Lars Fjeldsoe-Nielsen (born June 1973) is a Danish-Portuguese venture capitalist. He is a General Partner at Balderton Capital and a Governor of the London Business School.

He worked as Vice President Mobile of Uber, based in San Francisco, and served as Head of Mobile at Dropbox as well as Advisor at WhatsApp Inc. until April 2014.

==Education==
Fjeldsoe-Nielsen graduated from the University of Oxford, UK, with an MSc in Mechanical Engineering in 1999 and received his MBA from the London Business School. He also holds a BSc in engineering from King's College London (1998).

==Career==
Early in his career, he was Vice President of Market Development at Voicesignal Technologies Inc. Nuance acquired VoiceSignal in 2007. He went on to join 3Jam Inc., which was acquired by Skype.

Fjeldsoe-Nielsen joined Dropbox when the company had less than 30 employees. He co-invented a method for integrating services on mobile phones (United States Patent 61/705,458). In 2014, he left Dropbox to join Uber. While at Uber, he invented a method for controlling the presentation of graphics on mobile phones depending on location information (United States Patent 9615208).

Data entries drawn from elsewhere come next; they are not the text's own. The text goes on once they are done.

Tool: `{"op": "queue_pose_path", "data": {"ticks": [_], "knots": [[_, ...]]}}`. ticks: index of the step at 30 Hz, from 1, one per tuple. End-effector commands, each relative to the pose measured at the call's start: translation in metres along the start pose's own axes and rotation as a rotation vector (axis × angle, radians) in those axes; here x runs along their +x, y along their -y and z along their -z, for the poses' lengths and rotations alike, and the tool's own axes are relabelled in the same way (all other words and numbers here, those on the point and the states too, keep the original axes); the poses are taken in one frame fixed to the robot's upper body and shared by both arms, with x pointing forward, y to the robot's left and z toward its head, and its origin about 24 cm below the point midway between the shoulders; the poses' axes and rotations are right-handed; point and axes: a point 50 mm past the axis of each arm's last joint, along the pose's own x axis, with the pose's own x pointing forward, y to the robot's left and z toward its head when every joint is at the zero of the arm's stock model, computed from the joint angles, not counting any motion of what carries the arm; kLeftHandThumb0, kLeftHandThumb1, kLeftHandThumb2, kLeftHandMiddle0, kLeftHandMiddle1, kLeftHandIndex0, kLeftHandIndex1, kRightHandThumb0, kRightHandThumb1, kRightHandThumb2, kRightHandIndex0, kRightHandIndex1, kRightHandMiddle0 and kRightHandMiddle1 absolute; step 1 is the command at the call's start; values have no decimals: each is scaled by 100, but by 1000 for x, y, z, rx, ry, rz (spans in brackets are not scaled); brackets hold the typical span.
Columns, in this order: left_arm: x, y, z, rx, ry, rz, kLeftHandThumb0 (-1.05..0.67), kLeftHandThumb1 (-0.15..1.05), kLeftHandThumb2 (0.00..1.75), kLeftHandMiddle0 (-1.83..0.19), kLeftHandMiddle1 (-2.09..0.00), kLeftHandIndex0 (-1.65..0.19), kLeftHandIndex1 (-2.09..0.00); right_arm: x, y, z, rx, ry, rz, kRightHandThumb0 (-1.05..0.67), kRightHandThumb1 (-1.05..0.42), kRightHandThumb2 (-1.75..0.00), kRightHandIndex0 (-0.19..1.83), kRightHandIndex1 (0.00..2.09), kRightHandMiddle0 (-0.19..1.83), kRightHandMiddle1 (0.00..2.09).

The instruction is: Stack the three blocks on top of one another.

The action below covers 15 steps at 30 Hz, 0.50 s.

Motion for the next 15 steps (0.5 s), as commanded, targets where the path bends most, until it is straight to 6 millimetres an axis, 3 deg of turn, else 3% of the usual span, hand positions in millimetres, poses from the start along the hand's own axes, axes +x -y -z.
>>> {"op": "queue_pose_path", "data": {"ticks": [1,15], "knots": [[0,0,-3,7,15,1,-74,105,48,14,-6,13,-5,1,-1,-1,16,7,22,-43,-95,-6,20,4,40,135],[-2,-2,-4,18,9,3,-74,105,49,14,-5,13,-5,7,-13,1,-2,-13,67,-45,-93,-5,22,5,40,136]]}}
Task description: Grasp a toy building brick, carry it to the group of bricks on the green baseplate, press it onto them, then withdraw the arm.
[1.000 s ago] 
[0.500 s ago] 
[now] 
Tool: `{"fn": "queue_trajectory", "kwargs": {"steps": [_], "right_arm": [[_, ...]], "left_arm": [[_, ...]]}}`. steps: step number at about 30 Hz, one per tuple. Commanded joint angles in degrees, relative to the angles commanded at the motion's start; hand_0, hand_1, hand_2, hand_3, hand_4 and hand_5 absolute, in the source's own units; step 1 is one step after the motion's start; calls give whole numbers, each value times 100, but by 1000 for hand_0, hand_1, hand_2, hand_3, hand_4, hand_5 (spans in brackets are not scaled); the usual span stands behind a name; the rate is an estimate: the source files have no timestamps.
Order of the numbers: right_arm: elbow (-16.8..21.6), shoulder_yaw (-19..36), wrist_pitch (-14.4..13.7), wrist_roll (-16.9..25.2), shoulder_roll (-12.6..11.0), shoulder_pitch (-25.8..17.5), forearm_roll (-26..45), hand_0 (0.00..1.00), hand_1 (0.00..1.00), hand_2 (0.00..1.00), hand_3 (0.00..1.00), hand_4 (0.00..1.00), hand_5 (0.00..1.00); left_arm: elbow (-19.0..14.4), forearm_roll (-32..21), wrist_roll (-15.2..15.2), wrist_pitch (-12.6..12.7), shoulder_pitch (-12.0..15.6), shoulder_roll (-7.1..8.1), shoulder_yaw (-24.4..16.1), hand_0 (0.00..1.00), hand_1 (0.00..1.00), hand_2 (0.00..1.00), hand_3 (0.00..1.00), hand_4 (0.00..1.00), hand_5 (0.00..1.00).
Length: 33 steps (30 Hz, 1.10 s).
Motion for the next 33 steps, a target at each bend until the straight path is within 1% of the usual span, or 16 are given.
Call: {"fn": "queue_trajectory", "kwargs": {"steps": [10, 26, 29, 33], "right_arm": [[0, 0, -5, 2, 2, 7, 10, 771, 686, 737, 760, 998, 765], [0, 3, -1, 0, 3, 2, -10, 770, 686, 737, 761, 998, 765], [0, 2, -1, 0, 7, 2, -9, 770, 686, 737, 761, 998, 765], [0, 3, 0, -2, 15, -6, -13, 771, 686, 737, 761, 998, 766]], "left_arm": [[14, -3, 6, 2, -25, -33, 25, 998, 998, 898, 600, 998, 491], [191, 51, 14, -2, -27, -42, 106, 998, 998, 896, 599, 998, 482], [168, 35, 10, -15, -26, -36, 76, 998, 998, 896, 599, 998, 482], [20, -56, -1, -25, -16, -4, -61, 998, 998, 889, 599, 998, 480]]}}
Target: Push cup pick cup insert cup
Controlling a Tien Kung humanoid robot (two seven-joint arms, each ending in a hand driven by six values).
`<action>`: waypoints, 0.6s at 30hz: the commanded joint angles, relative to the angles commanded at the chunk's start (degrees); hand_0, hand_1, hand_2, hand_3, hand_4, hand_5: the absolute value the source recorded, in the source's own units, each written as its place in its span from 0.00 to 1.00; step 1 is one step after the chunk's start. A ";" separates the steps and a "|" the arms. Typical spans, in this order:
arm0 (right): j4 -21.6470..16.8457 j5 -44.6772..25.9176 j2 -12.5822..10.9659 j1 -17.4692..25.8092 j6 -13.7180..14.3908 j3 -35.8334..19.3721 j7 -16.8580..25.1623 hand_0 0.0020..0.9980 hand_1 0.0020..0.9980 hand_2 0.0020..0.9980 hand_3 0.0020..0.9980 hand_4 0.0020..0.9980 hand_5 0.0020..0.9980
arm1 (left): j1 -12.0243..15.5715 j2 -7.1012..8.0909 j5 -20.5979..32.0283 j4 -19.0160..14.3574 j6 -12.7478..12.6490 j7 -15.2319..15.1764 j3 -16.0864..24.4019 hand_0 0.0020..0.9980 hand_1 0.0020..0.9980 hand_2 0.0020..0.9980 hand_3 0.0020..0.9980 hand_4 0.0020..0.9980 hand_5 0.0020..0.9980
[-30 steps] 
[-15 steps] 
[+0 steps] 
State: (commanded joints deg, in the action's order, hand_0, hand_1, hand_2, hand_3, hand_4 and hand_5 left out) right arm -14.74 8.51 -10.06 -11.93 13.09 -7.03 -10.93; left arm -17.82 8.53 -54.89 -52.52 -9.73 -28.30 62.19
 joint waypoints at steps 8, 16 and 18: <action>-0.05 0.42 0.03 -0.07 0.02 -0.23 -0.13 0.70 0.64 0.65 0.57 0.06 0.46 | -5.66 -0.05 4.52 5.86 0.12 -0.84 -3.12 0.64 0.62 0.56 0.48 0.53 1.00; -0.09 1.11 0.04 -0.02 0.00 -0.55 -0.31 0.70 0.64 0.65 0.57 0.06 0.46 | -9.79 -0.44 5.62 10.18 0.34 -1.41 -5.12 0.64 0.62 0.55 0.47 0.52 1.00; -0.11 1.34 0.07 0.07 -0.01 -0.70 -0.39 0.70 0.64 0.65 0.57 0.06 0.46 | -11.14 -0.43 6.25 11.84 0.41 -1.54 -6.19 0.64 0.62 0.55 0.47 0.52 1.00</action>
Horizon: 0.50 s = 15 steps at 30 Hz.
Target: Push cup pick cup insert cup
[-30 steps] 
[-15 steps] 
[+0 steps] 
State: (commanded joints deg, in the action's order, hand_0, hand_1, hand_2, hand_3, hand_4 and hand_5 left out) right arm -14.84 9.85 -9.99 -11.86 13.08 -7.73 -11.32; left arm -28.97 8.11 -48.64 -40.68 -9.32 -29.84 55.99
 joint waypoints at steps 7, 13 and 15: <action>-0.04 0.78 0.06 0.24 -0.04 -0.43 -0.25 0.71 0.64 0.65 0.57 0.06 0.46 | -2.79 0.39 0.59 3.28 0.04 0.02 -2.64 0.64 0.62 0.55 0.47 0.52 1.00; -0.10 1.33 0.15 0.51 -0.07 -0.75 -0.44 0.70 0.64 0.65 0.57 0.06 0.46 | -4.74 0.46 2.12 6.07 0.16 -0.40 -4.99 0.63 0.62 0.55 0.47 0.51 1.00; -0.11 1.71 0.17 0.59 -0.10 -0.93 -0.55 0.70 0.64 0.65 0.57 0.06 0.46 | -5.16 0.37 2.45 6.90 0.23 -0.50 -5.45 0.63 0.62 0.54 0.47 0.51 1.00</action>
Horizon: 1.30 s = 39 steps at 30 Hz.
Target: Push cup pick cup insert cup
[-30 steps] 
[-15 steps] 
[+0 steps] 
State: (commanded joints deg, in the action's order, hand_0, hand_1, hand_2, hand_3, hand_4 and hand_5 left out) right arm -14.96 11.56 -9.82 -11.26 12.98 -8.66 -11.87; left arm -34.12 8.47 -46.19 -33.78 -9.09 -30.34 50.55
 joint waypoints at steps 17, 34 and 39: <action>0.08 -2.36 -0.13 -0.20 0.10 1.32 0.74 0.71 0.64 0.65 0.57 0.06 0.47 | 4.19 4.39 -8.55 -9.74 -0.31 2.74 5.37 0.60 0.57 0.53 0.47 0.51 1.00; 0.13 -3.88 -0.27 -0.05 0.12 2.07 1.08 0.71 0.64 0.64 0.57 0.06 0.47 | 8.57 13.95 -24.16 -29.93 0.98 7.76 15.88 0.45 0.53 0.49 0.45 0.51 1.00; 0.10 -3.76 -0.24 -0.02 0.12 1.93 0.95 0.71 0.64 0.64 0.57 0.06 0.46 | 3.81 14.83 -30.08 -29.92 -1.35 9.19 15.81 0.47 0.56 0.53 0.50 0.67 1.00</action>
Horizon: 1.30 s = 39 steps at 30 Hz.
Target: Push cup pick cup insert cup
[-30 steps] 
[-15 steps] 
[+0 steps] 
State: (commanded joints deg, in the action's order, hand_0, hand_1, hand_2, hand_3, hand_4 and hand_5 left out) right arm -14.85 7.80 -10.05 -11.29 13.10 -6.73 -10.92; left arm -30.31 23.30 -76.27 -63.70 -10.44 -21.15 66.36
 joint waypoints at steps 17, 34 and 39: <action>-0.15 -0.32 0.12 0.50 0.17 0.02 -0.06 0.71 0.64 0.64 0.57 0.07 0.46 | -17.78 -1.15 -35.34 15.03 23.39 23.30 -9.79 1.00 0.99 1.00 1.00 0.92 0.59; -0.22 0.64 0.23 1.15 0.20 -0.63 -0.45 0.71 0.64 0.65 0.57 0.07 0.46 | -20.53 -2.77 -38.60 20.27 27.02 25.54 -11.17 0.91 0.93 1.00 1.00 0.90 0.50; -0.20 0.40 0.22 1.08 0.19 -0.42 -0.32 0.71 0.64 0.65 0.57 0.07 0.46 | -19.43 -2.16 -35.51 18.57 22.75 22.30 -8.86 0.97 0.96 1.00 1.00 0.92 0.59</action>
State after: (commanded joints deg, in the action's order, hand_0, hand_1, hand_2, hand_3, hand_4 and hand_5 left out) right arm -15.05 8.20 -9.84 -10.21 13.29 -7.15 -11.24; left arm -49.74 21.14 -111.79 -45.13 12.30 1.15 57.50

He joined Balderton Capital as General Partner in 2015. In 2016, he wrote in the Financial Times about the trend of what he calls Valley Veterans returning home to Europe from Silicon Valley. His investments include Hiya, Blue Bottle Coffee, Feast Kitchen, Zycada Networks, Soundtrack Your Brand, Dubsmash, Pocket (acquired by Mozilla), Labster, e-scooter company VOI Technology, and The Org.

Fjeldsoe-Nielsen is a sponsor of the African Wildlife Conservation Fund and other initiatives focused on education in Africa.